INFORMATION SHOWN

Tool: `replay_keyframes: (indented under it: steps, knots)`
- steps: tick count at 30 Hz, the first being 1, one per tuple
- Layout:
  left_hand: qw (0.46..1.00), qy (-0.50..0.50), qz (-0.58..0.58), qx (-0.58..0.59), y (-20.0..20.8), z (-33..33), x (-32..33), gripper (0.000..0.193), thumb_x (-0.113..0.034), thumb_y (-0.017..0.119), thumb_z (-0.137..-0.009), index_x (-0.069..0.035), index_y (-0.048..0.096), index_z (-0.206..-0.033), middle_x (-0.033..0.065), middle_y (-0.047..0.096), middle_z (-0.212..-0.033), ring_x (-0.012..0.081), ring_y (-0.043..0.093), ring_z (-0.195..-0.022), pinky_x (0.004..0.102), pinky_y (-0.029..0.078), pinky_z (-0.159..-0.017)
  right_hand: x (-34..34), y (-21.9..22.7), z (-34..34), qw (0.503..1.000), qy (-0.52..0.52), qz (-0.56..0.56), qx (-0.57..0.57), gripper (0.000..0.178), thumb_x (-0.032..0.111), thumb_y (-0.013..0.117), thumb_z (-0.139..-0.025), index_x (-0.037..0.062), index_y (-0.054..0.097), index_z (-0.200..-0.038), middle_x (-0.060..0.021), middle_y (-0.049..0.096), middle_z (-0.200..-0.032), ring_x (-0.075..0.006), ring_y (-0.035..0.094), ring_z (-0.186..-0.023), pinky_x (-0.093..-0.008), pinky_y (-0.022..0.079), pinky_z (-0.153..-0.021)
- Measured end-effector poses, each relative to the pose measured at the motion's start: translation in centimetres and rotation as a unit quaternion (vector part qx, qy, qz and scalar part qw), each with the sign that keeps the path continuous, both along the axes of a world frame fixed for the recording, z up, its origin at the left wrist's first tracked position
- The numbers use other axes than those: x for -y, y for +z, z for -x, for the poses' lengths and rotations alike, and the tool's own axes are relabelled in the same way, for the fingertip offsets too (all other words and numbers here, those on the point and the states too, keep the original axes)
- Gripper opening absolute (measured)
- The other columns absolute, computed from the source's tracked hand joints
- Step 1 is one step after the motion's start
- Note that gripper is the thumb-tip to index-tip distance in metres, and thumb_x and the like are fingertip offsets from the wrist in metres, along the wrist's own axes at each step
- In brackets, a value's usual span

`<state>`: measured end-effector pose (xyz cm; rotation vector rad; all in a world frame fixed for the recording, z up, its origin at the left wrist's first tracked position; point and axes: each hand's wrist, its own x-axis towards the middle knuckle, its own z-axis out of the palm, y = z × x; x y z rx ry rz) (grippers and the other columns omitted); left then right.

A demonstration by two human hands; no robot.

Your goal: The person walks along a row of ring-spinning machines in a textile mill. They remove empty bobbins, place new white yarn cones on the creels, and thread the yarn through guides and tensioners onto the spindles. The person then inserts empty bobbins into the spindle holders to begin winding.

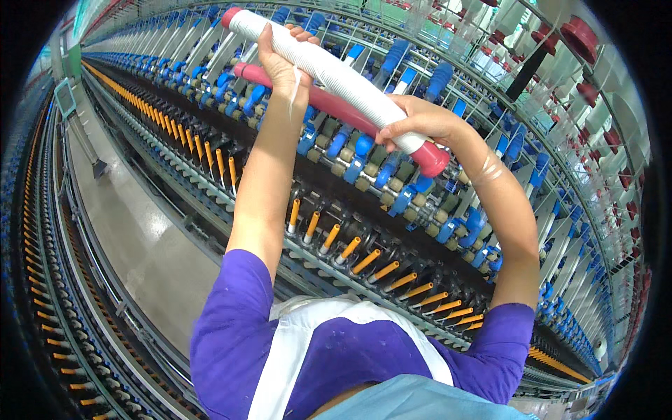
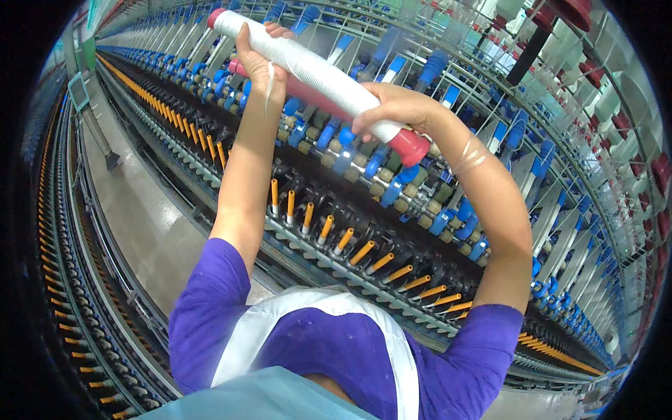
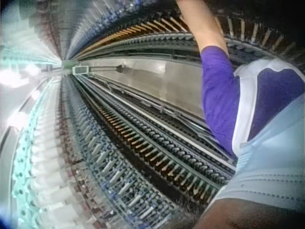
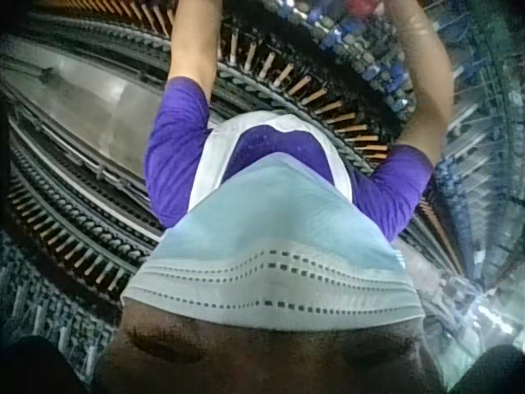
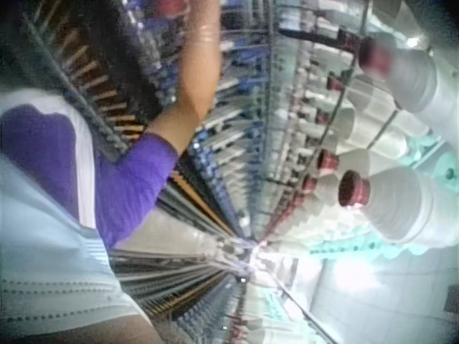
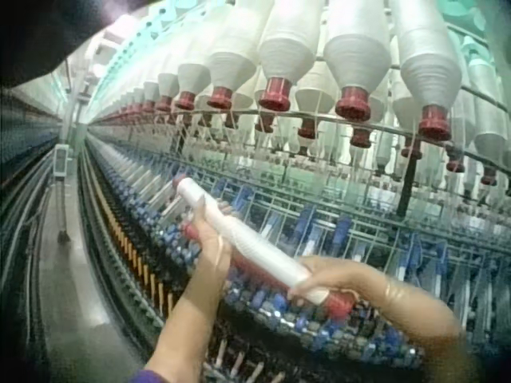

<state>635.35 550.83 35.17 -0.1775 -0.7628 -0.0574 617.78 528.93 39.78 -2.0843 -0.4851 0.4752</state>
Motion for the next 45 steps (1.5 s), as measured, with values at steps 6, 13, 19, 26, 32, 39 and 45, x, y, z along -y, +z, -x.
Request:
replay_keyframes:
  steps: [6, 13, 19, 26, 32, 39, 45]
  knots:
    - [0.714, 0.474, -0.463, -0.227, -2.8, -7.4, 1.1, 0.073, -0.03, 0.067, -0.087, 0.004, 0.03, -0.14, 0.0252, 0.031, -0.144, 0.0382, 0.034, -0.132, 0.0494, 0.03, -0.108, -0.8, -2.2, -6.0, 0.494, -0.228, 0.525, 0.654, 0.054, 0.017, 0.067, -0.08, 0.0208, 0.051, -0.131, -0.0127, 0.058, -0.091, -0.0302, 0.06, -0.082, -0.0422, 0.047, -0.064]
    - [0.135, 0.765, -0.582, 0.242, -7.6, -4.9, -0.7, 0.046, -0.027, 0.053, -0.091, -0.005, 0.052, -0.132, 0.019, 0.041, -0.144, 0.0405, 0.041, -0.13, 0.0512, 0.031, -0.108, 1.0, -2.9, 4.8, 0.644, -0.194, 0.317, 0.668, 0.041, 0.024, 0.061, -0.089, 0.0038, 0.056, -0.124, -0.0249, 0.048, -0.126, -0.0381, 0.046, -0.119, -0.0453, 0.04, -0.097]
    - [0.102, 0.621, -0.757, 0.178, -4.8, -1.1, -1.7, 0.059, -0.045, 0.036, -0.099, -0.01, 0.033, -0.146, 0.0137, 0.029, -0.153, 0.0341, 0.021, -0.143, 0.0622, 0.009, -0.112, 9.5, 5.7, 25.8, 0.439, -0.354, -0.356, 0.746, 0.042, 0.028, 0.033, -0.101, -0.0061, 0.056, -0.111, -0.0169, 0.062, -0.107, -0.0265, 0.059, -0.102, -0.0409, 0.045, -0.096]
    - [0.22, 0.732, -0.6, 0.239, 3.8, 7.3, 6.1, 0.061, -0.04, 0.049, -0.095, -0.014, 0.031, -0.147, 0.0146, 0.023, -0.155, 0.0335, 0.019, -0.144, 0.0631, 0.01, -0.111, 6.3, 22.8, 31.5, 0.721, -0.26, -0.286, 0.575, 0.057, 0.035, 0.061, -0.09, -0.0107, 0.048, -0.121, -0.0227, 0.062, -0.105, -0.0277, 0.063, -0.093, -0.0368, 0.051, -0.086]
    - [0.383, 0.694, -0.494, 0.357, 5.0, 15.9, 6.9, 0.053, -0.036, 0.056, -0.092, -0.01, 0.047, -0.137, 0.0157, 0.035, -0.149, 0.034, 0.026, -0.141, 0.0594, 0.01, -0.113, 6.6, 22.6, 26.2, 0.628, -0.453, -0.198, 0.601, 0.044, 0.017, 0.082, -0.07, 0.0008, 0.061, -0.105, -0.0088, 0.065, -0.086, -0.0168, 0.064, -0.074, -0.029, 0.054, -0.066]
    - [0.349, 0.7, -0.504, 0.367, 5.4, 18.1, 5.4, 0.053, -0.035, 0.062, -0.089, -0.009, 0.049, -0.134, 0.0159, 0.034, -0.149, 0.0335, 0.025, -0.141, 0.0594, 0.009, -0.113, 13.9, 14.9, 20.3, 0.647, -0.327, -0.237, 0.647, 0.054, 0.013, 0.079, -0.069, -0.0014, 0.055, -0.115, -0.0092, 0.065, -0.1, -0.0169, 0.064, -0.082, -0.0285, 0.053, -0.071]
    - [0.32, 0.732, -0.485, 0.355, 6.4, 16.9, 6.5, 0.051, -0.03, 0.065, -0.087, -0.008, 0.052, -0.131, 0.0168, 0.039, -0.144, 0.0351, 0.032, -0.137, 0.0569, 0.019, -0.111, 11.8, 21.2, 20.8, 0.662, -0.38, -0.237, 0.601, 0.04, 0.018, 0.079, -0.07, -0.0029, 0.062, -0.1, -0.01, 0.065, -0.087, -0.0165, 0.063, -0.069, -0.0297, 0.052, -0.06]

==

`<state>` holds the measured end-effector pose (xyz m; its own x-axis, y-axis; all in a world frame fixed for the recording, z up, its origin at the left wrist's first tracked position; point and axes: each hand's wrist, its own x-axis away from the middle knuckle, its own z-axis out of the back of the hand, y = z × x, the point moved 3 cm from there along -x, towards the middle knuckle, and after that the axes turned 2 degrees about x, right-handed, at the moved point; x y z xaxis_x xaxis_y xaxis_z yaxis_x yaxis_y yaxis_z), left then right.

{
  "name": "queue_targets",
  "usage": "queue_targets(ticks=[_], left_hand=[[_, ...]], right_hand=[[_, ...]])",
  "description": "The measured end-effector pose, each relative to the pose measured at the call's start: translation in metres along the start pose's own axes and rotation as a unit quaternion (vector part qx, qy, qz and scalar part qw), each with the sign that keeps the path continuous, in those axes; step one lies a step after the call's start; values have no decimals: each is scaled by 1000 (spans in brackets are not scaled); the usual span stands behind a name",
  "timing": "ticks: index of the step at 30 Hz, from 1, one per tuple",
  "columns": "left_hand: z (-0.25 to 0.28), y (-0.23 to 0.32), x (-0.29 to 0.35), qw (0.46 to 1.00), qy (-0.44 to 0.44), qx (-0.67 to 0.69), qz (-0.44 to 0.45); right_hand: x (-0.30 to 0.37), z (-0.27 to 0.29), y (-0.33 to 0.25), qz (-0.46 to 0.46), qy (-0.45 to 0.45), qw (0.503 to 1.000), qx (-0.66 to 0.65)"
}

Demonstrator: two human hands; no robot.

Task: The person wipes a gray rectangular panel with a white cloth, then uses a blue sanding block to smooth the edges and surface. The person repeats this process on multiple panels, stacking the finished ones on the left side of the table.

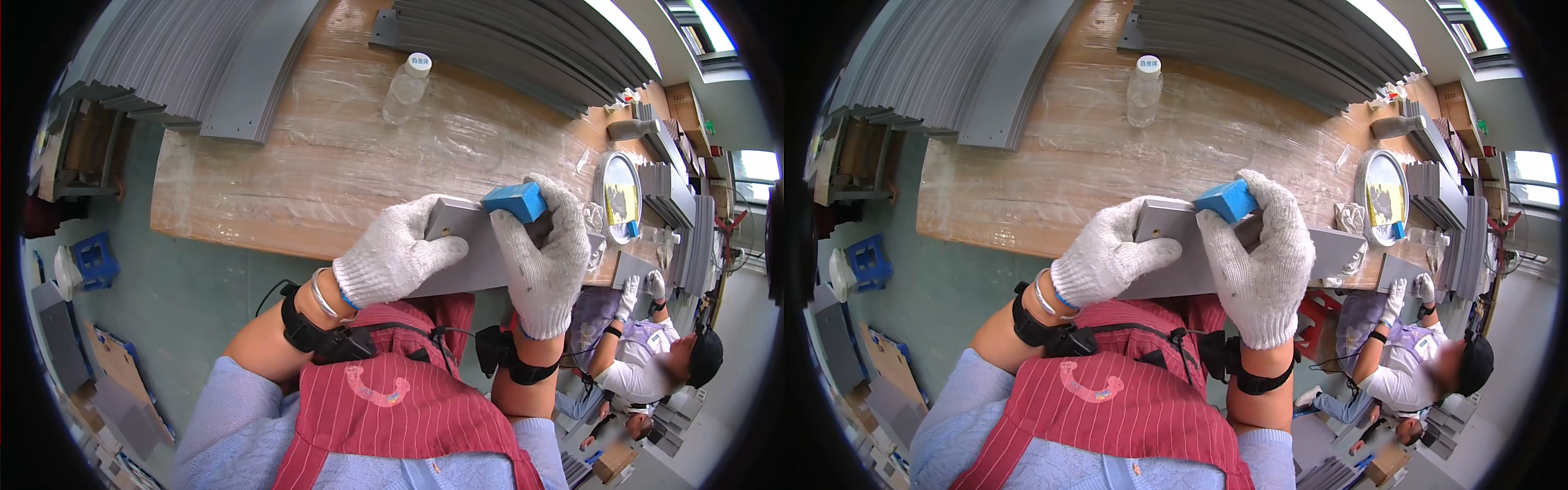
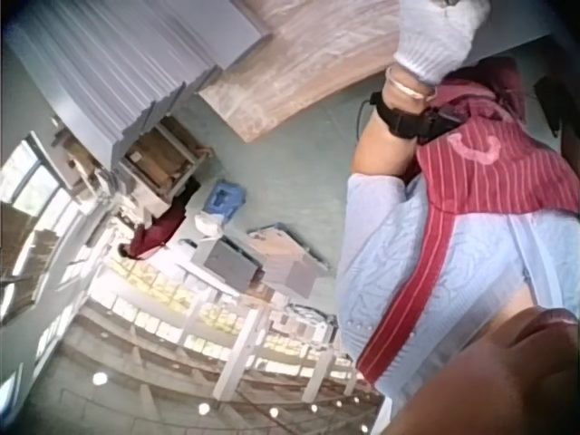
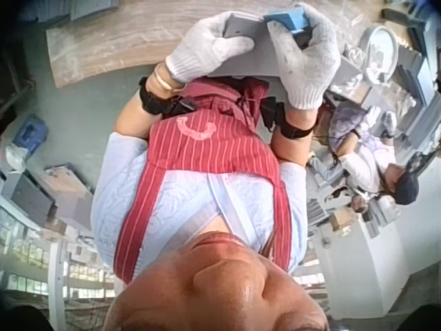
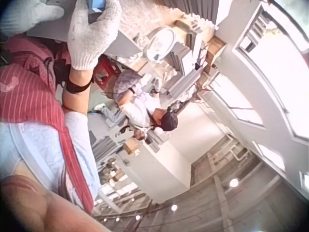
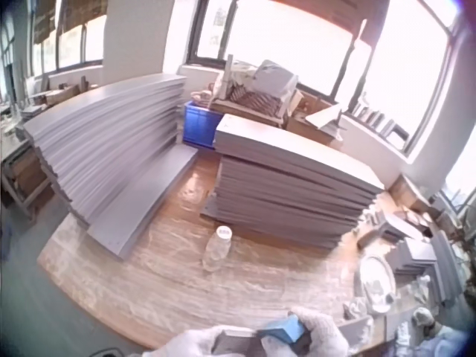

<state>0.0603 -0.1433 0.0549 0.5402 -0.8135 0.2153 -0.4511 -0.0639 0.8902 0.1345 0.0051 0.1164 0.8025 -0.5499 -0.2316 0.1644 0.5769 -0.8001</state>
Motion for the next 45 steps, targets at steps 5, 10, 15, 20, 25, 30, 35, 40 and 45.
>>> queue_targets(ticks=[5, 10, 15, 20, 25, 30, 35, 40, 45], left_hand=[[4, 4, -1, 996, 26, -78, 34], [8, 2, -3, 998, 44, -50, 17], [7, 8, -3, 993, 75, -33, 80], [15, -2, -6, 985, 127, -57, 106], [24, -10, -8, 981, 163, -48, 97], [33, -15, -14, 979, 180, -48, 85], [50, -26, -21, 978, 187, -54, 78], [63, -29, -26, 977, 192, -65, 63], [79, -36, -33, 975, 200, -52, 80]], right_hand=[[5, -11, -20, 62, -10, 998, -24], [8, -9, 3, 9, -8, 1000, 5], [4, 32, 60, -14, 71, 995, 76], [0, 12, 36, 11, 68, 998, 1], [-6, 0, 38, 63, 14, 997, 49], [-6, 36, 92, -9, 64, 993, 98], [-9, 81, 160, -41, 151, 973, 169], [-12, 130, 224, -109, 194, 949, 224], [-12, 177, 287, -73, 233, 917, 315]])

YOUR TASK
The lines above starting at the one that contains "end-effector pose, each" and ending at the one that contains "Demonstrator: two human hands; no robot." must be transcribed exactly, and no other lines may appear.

RESPONSE
  "description": "The measured end-effector pose, each relative to the pose measured at the call's start: translation in metres along the start pose's own axes and rotation as a unit quaternion (vector part qx, qy, qz and scalar part qw), each with the sign that keeps the path continuous, in those axes; step one lies a step after the call's start; values have no decimals: each is scaled by 1000 (spans in brackets are not scaled); the usual span stands behind a name",
  "timing": "ticks: index of the step at 30 Hz, from 1, one per tuple",
  "columns": "left_hand: z (-0.25 to 0.28), y (-0.23 to 0.32), x (-0.29 to 0.35), qw (0.46 to 1.00), qy (-0.44 to 0.44), qx (-0.67 to 0.69), qz (-0.44 to 0.45); right_hand: x (-0.30 to 0.37), z (-0.27 to 0.29), y (-0.33 to 0.25), qz (-0.46 to 0.46), qy (-0.45 to 0.45), qw (0.503 to 1.000), qx (-0.66 to 0.65)"
}

Demonstrator: two human hands; no robot.

This response contains the complete answer.